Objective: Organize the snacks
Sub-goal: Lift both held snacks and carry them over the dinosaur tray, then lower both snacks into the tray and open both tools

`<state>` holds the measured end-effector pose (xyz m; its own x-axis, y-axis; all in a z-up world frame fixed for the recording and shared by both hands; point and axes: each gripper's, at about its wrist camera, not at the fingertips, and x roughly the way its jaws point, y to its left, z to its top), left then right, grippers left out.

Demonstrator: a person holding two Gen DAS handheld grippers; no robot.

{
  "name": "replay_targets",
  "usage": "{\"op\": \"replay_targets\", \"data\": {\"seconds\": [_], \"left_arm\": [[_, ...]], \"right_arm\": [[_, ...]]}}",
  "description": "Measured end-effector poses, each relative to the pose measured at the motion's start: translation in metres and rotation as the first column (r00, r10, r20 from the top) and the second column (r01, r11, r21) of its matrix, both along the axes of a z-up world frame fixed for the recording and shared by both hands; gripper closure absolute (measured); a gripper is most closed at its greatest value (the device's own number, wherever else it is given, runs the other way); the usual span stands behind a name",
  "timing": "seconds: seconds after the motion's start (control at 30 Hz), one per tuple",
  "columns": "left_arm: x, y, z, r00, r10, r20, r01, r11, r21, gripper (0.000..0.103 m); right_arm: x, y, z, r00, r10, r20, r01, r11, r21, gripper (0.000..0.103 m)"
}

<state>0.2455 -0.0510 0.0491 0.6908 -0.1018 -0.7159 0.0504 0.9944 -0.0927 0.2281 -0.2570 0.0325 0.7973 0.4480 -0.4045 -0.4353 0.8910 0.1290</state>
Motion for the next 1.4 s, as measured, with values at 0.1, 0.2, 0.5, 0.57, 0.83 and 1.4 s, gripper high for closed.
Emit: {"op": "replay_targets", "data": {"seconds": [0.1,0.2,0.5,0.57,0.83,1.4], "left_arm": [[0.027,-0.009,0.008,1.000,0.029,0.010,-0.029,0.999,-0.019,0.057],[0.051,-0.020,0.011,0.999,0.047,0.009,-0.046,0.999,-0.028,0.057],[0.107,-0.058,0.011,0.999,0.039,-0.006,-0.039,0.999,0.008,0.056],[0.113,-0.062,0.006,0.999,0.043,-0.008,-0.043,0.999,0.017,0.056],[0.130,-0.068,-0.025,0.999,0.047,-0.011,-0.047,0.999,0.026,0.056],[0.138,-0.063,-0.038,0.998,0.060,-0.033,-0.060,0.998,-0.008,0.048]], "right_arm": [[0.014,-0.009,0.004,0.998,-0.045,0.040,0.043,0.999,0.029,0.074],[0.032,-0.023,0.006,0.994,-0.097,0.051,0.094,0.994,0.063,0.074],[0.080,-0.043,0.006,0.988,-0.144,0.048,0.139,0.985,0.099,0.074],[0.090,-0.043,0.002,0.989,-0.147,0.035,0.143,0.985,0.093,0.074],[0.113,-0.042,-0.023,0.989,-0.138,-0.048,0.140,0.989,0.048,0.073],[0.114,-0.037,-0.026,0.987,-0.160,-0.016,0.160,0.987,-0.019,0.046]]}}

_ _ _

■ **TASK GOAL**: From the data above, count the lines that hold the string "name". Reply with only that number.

■ **REPLY**: 2